After paying basic living expenses and maxing out their 401k’s and Roth IRAs, Caroline and her partner have $4,000 – $5,000 left each month. Where should they put this money if their goal is to simply have their money work harder for them?
Sanjay is torn between selling his townhome or renting it out. The rental numbers don’t work on his 15-year mortgage — should he refinance to a 30-year mortgage instead?
“Olivia” has two unrelated questions: what are our thoughts on the housing market in relation to the moratoriums on mortgage payments and emergency bans on evictions? What will happen when they go away? Additionally, what tools, questions, or resources do we recommend to have a productive financial conversation with your partner?
Kyle wants to construct a portfolio with the highest Sharpe ratios and wants to know: would the risk parity model work? What are the downsides?
“Priyanka” wants to know: do you need to submit receipts for the HSA contributions you make?
G is curious: does the stimulus check received for their children count as earned income for the kids? If so, can they put it toward the Roth IRAs they opened for their children?

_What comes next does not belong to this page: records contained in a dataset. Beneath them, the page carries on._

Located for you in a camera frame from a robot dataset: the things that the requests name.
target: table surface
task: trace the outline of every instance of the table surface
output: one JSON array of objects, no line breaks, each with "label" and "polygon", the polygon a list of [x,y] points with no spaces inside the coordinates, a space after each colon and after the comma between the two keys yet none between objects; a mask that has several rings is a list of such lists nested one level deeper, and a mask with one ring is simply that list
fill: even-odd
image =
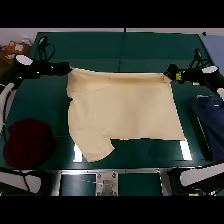
[{"label": "table surface", "polygon": [[[164,72],[169,64],[187,68],[199,48],[209,57],[198,35],[160,33],[38,33],[38,40],[46,35],[56,52],[52,62],[69,62],[70,66],[100,72]],[[38,169],[128,169],[151,167],[196,166],[210,159],[205,139],[191,110],[191,101],[197,95],[211,95],[205,87],[190,83],[172,84],[178,115],[188,141],[192,160],[183,155],[179,141],[152,139],[112,140],[115,150],[105,159],[88,163],[73,162],[74,142],[68,131],[69,98],[66,92],[67,76],[43,76],[25,80],[17,90],[7,127],[25,118],[45,122],[52,130],[57,149]],[[9,168],[3,159],[4,141],[0,139],[0,166]]]}]

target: metal plate
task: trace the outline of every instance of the metal plate
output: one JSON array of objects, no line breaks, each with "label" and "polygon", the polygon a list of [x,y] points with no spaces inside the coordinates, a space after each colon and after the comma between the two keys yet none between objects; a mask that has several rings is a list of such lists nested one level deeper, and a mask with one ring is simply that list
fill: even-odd
[{"label": "metal plate", "polygon": [[96,174],[96,196],[118,196],[118,173]]}]

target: yellow fabric
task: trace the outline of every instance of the yellow fabric
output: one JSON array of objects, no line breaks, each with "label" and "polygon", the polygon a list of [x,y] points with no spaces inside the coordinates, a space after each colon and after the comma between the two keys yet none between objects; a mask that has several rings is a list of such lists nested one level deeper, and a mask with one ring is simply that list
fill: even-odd
[{"label": "yellow fabric", "polygon": [[163,74],[73,68],[67,93],[69,132],[88,161],[109,155],[110,139],[185,139]]}]

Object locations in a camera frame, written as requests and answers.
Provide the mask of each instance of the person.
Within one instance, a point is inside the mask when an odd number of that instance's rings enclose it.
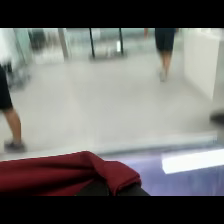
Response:
[[[20,118],[13,108],[11,101],[6,72],[0,65],[0,111],[5,116],[7,123],[12,131],[13,139],[5,142],[6,150],[24,150],[25,145],[22,142]]]
[[[155,28],[156,48],[162,61],[160,71],[161,81],[166,81],[169,73],[170,62],[173,53],[174,36],[179,28]],[[145,28],[145,37],[148,36],[148,28]]]

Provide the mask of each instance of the black shorts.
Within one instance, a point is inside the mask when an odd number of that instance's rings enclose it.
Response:
[[[6,74],[0,66],[0,110],[5,111],[12,109],[12,101],[9,93]]]
[[[156,48],[159,52],[170,52],[173,51],[175,32],[172,30],[155,30]]]

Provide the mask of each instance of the gray floor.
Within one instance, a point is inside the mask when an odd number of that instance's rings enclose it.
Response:
[[[33,66],[24,91],[12,93],[30,152],[106,152],[169,136],[216,131],[212,103],[183,78],[175,51],[167,83],[156,52],[104,62]],[[0,117],[0,142],[10,137]]]

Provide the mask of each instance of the red cloth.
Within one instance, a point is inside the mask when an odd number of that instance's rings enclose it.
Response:
[[[0,163],[0,195],[74,196],[96,178],[106,180],[113,195],[140,176],[116,161],[104,161],[91,152]]]

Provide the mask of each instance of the maroon fabric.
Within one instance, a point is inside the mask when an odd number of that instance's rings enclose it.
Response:
[[[0,195],[73,196],[91,181],[103,178],[113,195],[140,176],[116,161],[104,161],[91,152],[0,163]]]

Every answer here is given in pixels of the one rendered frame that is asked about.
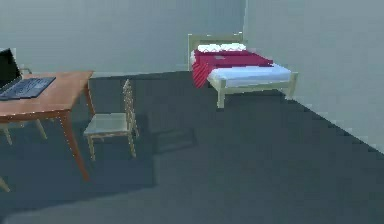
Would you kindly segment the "red blanket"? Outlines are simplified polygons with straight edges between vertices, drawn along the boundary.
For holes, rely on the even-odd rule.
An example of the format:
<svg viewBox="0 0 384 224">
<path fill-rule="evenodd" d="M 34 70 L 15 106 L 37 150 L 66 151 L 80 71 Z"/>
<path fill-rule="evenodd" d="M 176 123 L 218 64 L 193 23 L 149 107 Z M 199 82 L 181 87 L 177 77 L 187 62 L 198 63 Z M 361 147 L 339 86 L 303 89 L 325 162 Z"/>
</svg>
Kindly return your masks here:
<svg viewBox="0 0 384 224">
<path fill-rule="evenodd" d="M 201 52 L 193 51 L 195 61 L 192 63 L 192 79 L 197 88 L 201 88 L 209 74 L 217 68 L 246 66 L 271 67 L 273 61 L 247 50 Z"/>
</svg>

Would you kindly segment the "white pillow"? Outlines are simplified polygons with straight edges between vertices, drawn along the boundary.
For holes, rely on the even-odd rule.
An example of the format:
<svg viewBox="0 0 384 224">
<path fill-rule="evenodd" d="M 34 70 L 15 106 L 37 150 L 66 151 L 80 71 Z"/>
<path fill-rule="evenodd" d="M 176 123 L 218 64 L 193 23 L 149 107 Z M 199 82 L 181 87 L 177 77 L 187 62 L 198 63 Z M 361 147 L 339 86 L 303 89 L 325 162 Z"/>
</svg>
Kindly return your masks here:
<svg viewBox="0 0 384 224">
<path fill-rule="evenodd" d="M 247 47 L 241 43 L 227 43 L 221 44 L 220 49 L 222 51 L 245 51 Z"/>
<path fill-rule="evenodd" d="M 203 53 L 220 52 L 222 48 L 218 44 L 201 44 L 197 47 L 197 50 Z"/>
</svg>

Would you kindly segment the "pale wooden bed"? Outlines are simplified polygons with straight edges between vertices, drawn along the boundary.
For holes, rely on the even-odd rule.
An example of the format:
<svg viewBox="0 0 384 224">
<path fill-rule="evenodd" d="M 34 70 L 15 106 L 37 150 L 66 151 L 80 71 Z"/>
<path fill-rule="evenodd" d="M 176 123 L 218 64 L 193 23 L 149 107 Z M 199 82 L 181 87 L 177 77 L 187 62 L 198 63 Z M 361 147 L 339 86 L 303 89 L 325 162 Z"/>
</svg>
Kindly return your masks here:
<svg viewBox="0 0 384 224">
<path fill-rule="evenodd" d="M 188 35 L 189 70 L 195 62 L 193 51 L 200 44 L 242 43 L 243 33 L 227 35 Z M 224 108 L 225 96 L 238 93 L 249 93 L 265 90 L 281 90 L 287 100 L 291 100 L 296 88 L 298 73 L 274 64 L 272 67 L 234 67 L 213 69 L 207 81 L 217 91 L 217 107 Z"/>
</svg>

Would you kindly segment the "pale wooden chair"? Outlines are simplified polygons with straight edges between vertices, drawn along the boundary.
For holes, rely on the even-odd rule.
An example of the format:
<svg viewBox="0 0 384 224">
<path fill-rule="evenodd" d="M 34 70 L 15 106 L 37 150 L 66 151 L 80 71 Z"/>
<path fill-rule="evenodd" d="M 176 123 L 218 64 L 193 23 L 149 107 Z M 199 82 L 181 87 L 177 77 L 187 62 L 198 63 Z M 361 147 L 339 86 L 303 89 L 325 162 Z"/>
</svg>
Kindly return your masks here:
<svg viewBox="0 0 384 224">
<path fill-rule="evenodd" d="M 27 125 L 27 121 L 20 121 L 20 122 L 14 122 L 14 123 L 5 123 L 5 124 L 1 124 L 0 123 L 0 131 L 2 131 L 4 133 L 8 144 L 12 145 L 13 142 L 12 142 L 12 138 L 11 138 L 11 134 L 10 134 L 10 129 L 24 128 L 26 125 Z M 44 130 L 44 127 L 41 124 L 41 121 L 40 120 L 36 120 L 35 121 L 35 125 L 36 125 L 37 129 L 39 130 L 42 138 L 46 139 L 47 135 L 46 135 L 46 132 Z"/>
<path fill-rule="evenodd" d="M 123 113 L 95 114 L 84 131 L 92 161 L 96 160 L 93 140 L 103 140 L 107 137 L 116 136 L 126 136 L 128 138 L 131 156 L 136 157 L 134 137 L 139 137 L 139 130 L 134 108 L 133 88 L 129 79 L 123 85 L 122 95 Z"/>
</svg>

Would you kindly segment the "brown wooden table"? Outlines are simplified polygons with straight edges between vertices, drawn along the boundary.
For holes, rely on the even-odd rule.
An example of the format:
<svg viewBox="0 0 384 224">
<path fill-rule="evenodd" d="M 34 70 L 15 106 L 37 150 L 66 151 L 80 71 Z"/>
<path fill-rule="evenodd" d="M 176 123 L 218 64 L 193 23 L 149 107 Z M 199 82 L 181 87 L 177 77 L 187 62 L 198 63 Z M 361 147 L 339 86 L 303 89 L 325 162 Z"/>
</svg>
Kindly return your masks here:
<svg viewBox="0 0 384 224">
<path fill-rule="evenodd" d="M 55 77 L 55 80 L 37 98 L 0 101 L 0 124 L 57 118 L 63 128 L 73 158 L 85 181 L 89 180 L 89 174 L 72 130 L 70 112 L 79 96 L 84 94 L 90 114 L 95 114 L 89 90 L 89 79 L 92 75 L 92 70 L 27 74 L 26 78 Z"/>
</svg>

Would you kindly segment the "black laptop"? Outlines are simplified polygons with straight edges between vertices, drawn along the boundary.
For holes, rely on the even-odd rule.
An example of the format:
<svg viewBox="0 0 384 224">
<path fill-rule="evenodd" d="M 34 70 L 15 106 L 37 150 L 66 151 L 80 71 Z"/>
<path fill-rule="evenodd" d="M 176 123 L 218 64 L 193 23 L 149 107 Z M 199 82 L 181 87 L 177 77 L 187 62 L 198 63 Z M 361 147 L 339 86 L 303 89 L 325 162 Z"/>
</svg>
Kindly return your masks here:
<svg viewBox="0 0 384 224">
<path fill-rule="evenodd" d="M 23 78 L 11 49 L 0 51 L 0 101 L 37 98 L 54 80 Z"/>
</svg>

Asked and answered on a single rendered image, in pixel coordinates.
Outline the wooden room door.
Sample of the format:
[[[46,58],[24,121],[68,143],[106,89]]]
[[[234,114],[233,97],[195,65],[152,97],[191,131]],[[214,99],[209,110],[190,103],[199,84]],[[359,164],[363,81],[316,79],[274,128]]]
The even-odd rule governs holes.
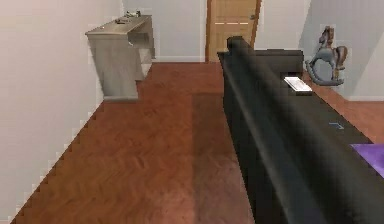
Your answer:
[[[255,43],[262,0],[207,0],[205,61],[217,62],[227,50],[227,39],[240,36]]]

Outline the grey brown rocking horse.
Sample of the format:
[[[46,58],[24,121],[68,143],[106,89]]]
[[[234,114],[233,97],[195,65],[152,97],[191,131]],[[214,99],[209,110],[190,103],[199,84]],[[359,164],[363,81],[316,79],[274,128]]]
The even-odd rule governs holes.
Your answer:
[[[343,79],[339,78],[339,72],[345,69],[344,62],[348,55],[346,46],[333,46],[334,28],[325,26],[319,37],[319,47],[311,60],[307,60],[306,70],[311,80],[319,86],[339,86],[344,83]],[[323,80],[315,69],[316,62],[322,60],[328,63],[331,67],[331,79]]]

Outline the purple cushion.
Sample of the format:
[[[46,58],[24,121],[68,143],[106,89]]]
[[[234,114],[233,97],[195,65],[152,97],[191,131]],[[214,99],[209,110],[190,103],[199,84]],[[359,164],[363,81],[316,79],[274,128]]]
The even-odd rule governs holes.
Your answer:
[[[384,179],[384,144],[352,144],[351,147]]]

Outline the white flat remote control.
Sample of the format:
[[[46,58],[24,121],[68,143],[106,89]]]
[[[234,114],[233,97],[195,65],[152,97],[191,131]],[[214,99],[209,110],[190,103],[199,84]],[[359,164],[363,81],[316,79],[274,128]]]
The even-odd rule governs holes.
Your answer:
[[[284,81],[296,92],[311,92],[312,89],[299,77],[285,77]]]

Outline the grey desk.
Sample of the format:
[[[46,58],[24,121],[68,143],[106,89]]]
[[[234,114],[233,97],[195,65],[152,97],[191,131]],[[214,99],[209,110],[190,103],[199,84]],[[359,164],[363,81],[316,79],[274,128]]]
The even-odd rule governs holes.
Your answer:
[[[105,101],[138,100],[137,82],[143,81],[155,59],[151,15],[120,17],[87,31],[93,61]]]

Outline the black sofa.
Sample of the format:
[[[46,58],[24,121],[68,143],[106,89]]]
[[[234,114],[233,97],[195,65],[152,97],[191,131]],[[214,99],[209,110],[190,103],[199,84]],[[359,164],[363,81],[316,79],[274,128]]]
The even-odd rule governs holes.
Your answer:
[[[255,223],[384,224],[384,179],[351,147],[372,140],[284,81],[300,76],[300,51],[256,50],[240,36],[227,47],[223,108]]]

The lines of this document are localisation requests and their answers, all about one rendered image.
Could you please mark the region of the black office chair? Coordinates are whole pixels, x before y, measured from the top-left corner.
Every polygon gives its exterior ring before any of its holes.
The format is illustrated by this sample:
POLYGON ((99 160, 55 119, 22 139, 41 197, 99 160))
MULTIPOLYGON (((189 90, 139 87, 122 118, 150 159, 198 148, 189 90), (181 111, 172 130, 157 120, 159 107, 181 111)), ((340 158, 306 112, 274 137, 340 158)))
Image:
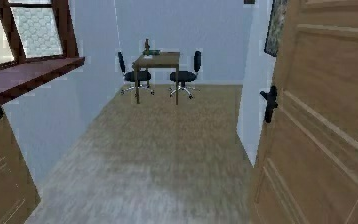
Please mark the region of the black office chair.
POLYGON ((200 51, 196 51, 194 53, 194 57, 193 57, 194 71, 179 71, 178 73, 172 72, 170 74, 170 80, 172 82, 176 82, 176 81, 179 82, 178 87, 170 87, 169 88, 170 96, 173 96, 179 90, 183 90, 187 93, 187 95, 190 99, 193 98, 193 95, 190 92, 190 87, 186 87, 186 84, 189 82, 193 82, 197 79, 198 73, 201 68, 201 56, 202 56, 202 54, 200 51))
POLYGON ((127 72, 122 52, 119 51, 117 53, 117 56, 118 56, 119 67, 123 75, 123 80, 131 83, 131 85, 128 88, 121 89, 120 93, 124 95, 126 92, 129 92, 134 89, 145 89, 145 90, 149 90, 150 93, 154 95, 155 91, 150 87, 149 84, 149 81, 152 78, 151 73, 148 70, 127 72))

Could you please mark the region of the brown wooden table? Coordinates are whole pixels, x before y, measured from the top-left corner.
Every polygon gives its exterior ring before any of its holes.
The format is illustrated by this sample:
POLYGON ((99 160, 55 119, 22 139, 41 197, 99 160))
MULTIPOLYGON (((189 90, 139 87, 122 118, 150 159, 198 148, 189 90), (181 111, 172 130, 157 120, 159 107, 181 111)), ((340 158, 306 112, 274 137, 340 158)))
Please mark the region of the brown wooden table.
POLYGON ((144 59, 143 56, 139 56, 132 63, 132 68, 135 72, 141 68, 173 68, 176 73, 179 72, 179 52, 161 52, 160 55, 152 55, 152 59, 144 59))

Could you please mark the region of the brown framed window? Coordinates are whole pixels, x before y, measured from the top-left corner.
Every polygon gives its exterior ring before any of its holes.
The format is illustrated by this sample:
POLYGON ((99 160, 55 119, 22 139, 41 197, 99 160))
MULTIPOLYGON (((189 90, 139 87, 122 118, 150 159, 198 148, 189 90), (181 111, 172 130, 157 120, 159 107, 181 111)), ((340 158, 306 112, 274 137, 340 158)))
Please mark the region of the brown framed window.
POLYGON ((69 0, 0 0, 0 111, 84 62, 69 0))

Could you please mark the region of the dark framed wall picture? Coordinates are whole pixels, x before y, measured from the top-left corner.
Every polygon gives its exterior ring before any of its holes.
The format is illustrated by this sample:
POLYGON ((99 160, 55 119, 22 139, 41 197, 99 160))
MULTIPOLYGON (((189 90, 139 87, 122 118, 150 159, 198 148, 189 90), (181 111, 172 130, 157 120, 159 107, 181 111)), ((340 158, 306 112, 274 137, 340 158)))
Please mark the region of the dark framed wall picture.
POLYGON ((273 0, 264 52, 276 57, 282 37, 288 0, 273 0))

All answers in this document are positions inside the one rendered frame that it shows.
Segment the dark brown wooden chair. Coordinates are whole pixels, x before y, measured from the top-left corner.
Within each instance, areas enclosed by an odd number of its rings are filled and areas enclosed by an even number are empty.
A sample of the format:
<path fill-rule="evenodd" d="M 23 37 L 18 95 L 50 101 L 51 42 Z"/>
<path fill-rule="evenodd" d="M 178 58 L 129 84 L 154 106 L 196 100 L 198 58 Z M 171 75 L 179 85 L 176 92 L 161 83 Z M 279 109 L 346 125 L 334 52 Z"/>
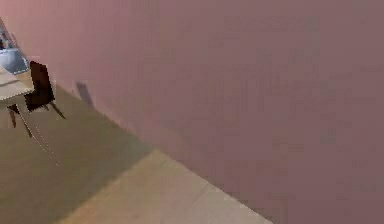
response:
<path fill-rule="evenodd" d="M 35 61 L 29 62 L 34 91 L 25 96 L 25 102 L 29 112 L 38 108 L 51 106 L 57 114 L 65 119 L 64 114 L 54 103 L 55 96 L 49 79 L 47 66 Z"/>

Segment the beige table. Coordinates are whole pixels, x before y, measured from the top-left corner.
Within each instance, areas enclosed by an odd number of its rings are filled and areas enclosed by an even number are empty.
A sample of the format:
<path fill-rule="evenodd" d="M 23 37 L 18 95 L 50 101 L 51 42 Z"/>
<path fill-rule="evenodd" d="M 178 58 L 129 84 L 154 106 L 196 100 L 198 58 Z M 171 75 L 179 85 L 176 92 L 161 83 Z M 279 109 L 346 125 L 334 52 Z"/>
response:
<path fill-rule="evenodd" d="M 19 75 L 13 75 L 0 66 L 0 110 L 16 105 L 25 126 L 31 132 L 41 149 L 54 162 L 54 164 L 58 166 L 60 164 L 59 160 L 56 158 L 54 152 L 50 149 L 49 145 L 40 134 L 25 102 L 24 96 L 34 91 L 32 79 L 28 78 L 29 74 L 30 71 Z"/>

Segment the grey-blue laptop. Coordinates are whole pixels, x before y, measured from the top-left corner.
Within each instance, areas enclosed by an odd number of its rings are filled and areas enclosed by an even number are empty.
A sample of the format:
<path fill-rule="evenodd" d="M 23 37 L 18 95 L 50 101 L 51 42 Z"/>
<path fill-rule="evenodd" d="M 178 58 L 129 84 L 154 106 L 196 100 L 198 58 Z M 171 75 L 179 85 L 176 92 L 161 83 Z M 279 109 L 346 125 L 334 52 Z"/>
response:
<path fill-rule="evenodd" d="M 13 75 L 27 72 L 29 62 L 14 44 L 11 36 L 0 17 L 0 65 Z"/>

My friend and former financial planner, Joe Saul-Sehy, joins me as usual to tackle these questions. Enjoy!
Caroline asks (at 4:37 minutes):
Where should we put our money after our expenses and basic savings goals are met?
We have no debt aside from our $480,000 mortgage (we live in an expensive city). Our emergency fund is great, and after covering basic living expenses and maxing out our 401k’s and Roth IRAs, we still have $4,000 to $5,000 left each month to save or invest.
We just bought our first home, and we’re expecting our first child, so I’m not interested in real estate investing at this time. I thought about opening additional brokerage accounts, but I’m not sure where to start. We could put extra towards our mortgage, but I’m not sure that’s the right choice, either.
Joe always talks about goal-setting and having savings buckets for your goals, but our current goals are to live below our means and have our money make as much money as we can. What do you recommend we do?
“Olivia” asks (at 26:38 minutes):
I have two questions:
- What’s your take on the current housing market in relation to the moratorium on mortgage payments and emergency bans on evictions that some states have? When those safety nets are taken away, how do you see that affecting the housing market or even investing in REITs?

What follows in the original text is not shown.